Testing never identified all the definitive markers for which scientists were looking, and officials were wary of issuing a false alarm, Besser said. He called the entire incident "highly unusual," but he acknowledged that it would prompt the two agencies to review their protocol and the timeliness of their response "to make sure the system doesn't have any flaws in it."

"It really will cause us to look at the system and say, 'Should things have been different?' " Besser said in a phone interview.

Rep. Thomas M. Davis III (R-Va.) has suggested that the answer is yes. In letters he sent Monday to Homeland Security Secretary Michael Chertoff and CDC Director Julie Gerberding, he called the notification time frame "alarming" and asked for an accounting of the procedures triggered when the government's "BioWatch network" senses a biological agent.

His questions focused on what each agency knew and when it knew it, as well as which local and state officials were called and when. "Why weren't these officials notified immediately following the detection?" Davis wrote.

D.C. Health Director Gregg A. Pane, who learned of the situation in a conference call Friday morning, said he would have liked to have been involved sooner. Hours after being alerted by the CDC, he and his counterparts across the Washington region put out an announcement for the public.

"I wish they'd bring us in earlier," he said yesterday, with the "retrospective scope" clearly in place. "There's got to be a level of trust and communication" among the entities and layers of government, he said.

As of yesterday, local and federal health officials said they had confirmed no cases of tularemia from the Mall gathering and, through medical surveillance, had not found any spikes in possible symptoms. Although the germ that causes tularemia is highly infectious, the disease itself is not passed from person to person and can be easily treated with antibiotics. Left untreated, it can be fatal.

Besser said that if the initial evaluation had revealed true positives, the laboratory would have immediately contacted Homeland Security, which would have immediately brought CDC and local health agencies into the discussion.

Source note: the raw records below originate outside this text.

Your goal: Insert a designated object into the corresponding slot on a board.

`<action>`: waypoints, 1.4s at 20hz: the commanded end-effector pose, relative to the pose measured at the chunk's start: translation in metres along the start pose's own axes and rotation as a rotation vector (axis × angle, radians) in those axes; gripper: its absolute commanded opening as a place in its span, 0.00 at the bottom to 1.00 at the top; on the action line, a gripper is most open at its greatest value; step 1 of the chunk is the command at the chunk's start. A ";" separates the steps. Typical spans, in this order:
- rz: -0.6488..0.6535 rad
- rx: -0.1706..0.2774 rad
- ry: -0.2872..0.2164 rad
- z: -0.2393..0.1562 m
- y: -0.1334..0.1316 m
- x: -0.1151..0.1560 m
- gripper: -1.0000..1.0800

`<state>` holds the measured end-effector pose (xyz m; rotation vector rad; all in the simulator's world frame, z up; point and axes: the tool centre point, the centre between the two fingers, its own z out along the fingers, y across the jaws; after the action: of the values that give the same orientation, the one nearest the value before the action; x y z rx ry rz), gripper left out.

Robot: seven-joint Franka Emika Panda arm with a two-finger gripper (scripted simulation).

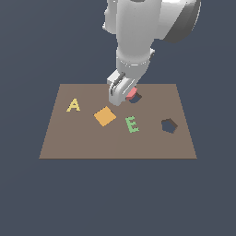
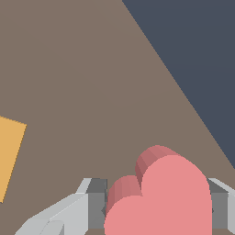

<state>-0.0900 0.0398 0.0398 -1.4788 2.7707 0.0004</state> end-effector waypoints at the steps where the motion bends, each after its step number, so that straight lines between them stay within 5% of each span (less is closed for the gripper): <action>1: 0.053 0.000 0.000 0.000 0.002 -0.005 0.00; 25: 0.197 -0.001 -0.001 0.009 0.006 -0.021 0.00; 26: 0.197 -0.001 -0.001 0.009 0.006 -0.021 0.96; 28: 0.197 -0.001 -0.001 0.009 0.006 -0.021 0.96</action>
<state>-0.0835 0.0604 0.0306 -1.2001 2.9027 0.0016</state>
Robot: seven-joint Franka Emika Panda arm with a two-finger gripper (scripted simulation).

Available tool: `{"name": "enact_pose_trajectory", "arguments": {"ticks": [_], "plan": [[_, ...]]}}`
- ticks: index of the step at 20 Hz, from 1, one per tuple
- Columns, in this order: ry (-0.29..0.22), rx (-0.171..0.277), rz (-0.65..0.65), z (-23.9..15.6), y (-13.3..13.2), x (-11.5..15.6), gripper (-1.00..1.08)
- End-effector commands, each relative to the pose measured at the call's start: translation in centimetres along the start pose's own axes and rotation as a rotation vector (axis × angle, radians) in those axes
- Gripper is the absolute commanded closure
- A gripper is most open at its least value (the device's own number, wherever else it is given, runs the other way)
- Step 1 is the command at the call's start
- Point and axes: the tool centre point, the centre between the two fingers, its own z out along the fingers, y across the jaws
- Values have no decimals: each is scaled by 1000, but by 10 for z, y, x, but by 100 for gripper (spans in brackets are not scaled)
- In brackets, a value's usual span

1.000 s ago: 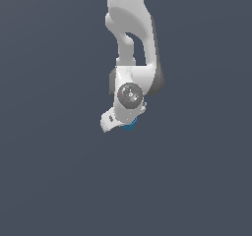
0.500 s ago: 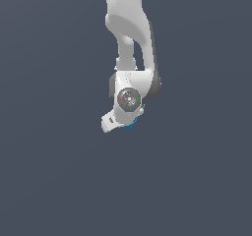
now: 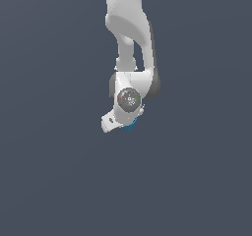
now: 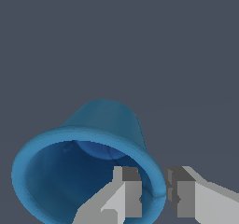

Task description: Pick up the object and move it to a goal position.

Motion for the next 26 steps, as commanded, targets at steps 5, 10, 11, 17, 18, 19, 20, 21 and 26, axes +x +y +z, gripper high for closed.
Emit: {"name": "enact_pose_trajectory", "arguments": {"ticks": [5,10,11,17,18,19,20,21,26], "plan": [[0,0,0,-3,-1,-1,108],[0,0,0,-22,-6,-6,108],[0,0,0,-27,-7,-8,108],[0,0,-1,-75,-20,-21,108],[0,0,-1,-85,-22,-23,108],[0,0,-1,-95,-25,-26,108],[0,0,-1,-105,-27,-29,108],[0,0,-1,-115,-30,-31,108],[0,0,-1,-153,-39,-40,108]]}}
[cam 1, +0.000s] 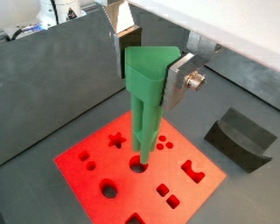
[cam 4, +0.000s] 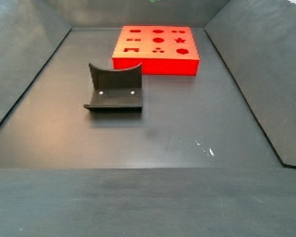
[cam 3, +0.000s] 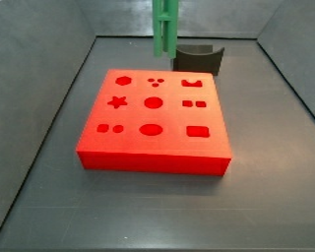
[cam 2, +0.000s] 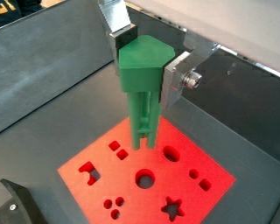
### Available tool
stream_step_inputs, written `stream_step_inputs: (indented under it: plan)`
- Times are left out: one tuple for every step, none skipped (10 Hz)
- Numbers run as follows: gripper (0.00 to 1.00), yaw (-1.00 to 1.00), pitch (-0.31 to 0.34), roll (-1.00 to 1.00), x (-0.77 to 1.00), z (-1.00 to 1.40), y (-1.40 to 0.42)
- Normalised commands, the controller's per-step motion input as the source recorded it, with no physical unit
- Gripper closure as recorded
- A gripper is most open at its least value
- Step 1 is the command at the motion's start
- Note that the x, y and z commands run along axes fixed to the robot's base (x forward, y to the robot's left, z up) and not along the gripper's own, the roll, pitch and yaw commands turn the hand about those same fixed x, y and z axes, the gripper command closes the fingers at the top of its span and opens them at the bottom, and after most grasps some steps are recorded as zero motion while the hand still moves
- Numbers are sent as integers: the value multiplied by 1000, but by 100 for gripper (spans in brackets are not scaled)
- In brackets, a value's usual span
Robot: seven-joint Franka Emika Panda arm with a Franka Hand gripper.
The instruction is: Insert the 3 prong object.
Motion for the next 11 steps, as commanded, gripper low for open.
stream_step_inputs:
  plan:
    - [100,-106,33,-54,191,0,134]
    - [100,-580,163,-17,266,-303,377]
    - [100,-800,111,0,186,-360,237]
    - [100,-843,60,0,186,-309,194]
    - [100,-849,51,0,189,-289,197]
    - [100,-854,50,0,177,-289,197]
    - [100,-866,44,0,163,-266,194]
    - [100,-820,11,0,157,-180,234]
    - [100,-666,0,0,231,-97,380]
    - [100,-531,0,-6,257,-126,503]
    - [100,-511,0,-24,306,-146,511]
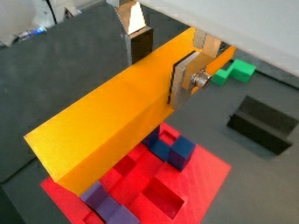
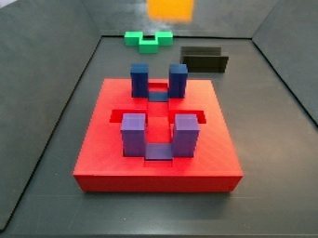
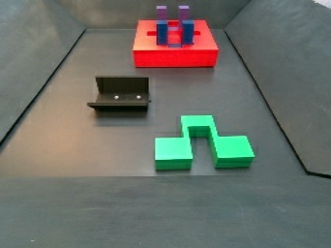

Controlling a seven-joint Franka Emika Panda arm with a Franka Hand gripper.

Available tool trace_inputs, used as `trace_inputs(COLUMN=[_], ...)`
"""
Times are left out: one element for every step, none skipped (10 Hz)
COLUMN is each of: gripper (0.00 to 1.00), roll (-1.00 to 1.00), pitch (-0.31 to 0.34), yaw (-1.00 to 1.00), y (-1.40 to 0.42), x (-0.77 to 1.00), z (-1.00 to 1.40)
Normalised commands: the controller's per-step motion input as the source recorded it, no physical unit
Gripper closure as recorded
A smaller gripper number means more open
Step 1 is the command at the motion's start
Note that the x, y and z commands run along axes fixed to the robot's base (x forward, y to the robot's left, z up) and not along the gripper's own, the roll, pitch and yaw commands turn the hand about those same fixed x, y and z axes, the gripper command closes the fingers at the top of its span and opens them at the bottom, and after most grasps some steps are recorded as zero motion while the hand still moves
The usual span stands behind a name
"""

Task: Pick up the yellow object. Move up. Move to above the board. Insert the yellow object.
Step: Insert the yellow object.

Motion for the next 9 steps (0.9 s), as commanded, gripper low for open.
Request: trace_inputs(gripper=[1.00, 1.00, 1.00, 1.00, 1.00, 1.00, 1.00, 1.00, 1.00], roll=[0.00, 0.00, 0.00, 0.01, 0.01, 0.03, 0.10, 0.03, 0.00], pitch=[0.000, -0.004, -0.007, -0.007, 0.000, -0.016, 0.016, 0.023, 0.000], yaw=[-0.03, -0.01, -0.04, -0.01, 0.00, 0.00, -0.21, -0.32, -0.27], y=[0.00, -0.02, -0.05, -0.05, 0.00, 0.00, -0.12, -0.10, -0.10], x=[0.64, 0.53, 0.48, 0.27, 0.22, 0.00, -0.03, -0.36, -0.39], z=[-0.95, -0.98, -0.93, -0.86, -0.82, -0.73, -0.62, -0.46, -0.39])
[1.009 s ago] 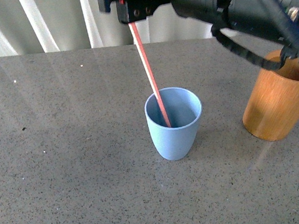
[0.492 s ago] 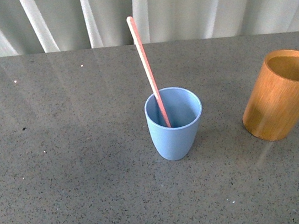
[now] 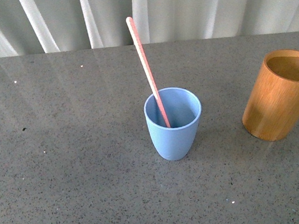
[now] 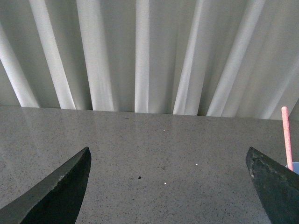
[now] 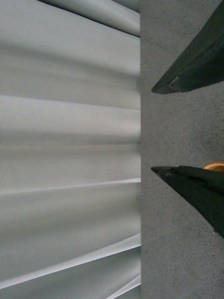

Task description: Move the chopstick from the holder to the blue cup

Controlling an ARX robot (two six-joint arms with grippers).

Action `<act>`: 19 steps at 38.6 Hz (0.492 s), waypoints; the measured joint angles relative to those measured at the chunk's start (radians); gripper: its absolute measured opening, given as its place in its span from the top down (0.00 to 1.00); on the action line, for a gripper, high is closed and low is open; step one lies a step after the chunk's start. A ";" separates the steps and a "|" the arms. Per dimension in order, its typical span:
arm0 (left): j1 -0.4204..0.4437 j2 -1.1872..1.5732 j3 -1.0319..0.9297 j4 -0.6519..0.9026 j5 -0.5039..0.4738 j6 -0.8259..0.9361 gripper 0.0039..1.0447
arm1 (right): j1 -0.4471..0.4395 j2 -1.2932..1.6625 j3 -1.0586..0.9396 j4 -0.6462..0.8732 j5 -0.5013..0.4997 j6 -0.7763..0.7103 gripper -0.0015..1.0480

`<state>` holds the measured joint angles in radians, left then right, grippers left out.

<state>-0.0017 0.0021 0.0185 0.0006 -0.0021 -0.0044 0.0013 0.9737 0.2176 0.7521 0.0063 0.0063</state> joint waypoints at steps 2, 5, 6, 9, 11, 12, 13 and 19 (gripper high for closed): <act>0.000 0.000 0.000 0.000 0.001 0.000 0.06 | -0.002 -0.028 -0.026 -0.007 -0.002 -0.002 0.67; 0.000 0.000 0.000 0.000 0.002 0.000 0.06 | -0.002 -0.064 -0.053 -0.019 -0.007 -0.003 0.79; 0.000 0.000 0.000 0.000 0.001 0.000 0.06 | -0.002 -0.081 -0.064 -0.025 -0.008 -0.003 0.84; 0.000 0.000 0.000 0.000 0.000 0.000 0.06 | -0.002 -0.121 -0.084 -0.040 -0.008 -0.003 0.96; 0.000 0.000 0.000 0.000 0.000 0.000 0.06 | -0.002 -0.142 -0.094 -0.050 -0.008 -0.007 0.99; 0.000 0.000 0.000 0.000 0.001 0.000 0.06 | -0.002 -0.153 -0.100 -0.057 -0.008 -0.005 0.99; 0.000 0.000 0.000 0.000 0.001 0.000 0.06 | -0.002 -0.164 -0.105 -0.063 -0.008 -0.006 0.99; 0.000 0.000 0.000 0.000 0.002 0.000 0.06 | -0.002 -0.251 -0.141 -0.116 -0.007 -0.006 0.99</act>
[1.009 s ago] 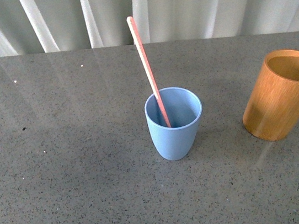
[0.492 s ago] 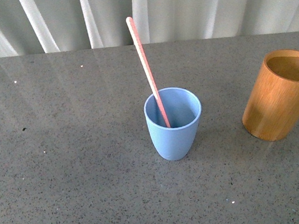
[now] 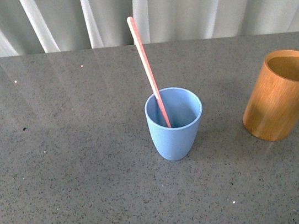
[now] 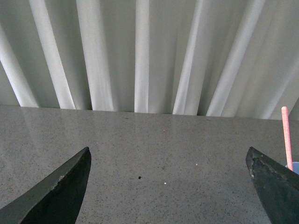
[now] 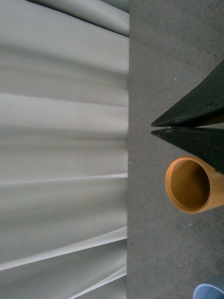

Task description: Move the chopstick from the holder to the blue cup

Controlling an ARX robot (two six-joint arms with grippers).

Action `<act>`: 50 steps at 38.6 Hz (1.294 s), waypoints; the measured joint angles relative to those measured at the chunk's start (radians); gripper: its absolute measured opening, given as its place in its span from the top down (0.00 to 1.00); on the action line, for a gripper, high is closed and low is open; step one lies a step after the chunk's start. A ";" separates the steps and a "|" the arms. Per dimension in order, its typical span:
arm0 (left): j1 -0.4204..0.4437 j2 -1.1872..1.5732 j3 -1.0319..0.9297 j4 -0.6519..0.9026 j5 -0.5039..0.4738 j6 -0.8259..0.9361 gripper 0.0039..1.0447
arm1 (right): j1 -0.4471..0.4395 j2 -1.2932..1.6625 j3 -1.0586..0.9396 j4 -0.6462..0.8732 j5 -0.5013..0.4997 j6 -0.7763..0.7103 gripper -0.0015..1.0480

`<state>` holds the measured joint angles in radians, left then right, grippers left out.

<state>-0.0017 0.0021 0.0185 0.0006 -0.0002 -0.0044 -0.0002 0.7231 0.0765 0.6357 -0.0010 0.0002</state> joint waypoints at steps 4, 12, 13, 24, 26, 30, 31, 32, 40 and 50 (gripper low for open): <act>0.000 0.000 0.000 0.000 0.000 0.000 0.06 | 0.000 -0.046 -0.012 -0.031 -0.001 0.000 0.99; 0.000 0.000 0.000 0.000 0.000 0.000 0.06 | 0.000 -0.125 -0.053 -0.049 0.000 0.000 0.99; 0.000 0.000 0.000 0.000 0.000 0.000 0.06 | 0.000 -0.137 -0.053 -0.061 0.000 0.000 0.99; 0.000 0.000 0.000 0.000 0.000 0.000 0.06 | 0.000 -0.291 -0.053 -0.203 0.000 0.000 0.99; 0.000 0.000 0.000 0.000 0.000 0.000 0.06 | 0.000 -0.314 -0.053 -0.227 0.000 0.000 0.99; 0.000 0.000 0.000 0.000 0.000 0.000 0.06 | 0.000 -0.356 -0.053 -0.267 0.000 0.000 0.99; 0.000 0.000 0.000 0.000 0.000 0.000 0.06 | 0.000 -0.365 -0.053 -0.274 0.000 0.000 0.99; 0.000 0.000 0.000 0.000 0.000 0.000 0.06 | 0.000 -0.373 -0.053 -0.284 0.000 0.000 0.99; 0.000 0.000 0.000 0.000 0.000 0.000 0.06 | 0.000 -0.446 -0.054 -0.356 0.000 0.000 0.99; 0.000 0.000 0.000 0.000 0.000 0.000 0.06 | 0.000 -0.512 -0.054 -0.421 0.000 0.000 0.99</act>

Instead, as late as Thursday, CDC officials expected final testing to disprove the presence of the bacteria. "So we didn't really think there was a need to alert [area] public health officials," he said.

In his letter, Davis requested specifics about the bacteria levels ultimately detected and the government's plan to inform the public of risk. "How do you monitor the thousands of people who visited the affected areas?" he asked.

A Homeland Security spokeswoman did not return calls to comment on the issues Davis raised.

Staff writer Martin Weil contributed to this report.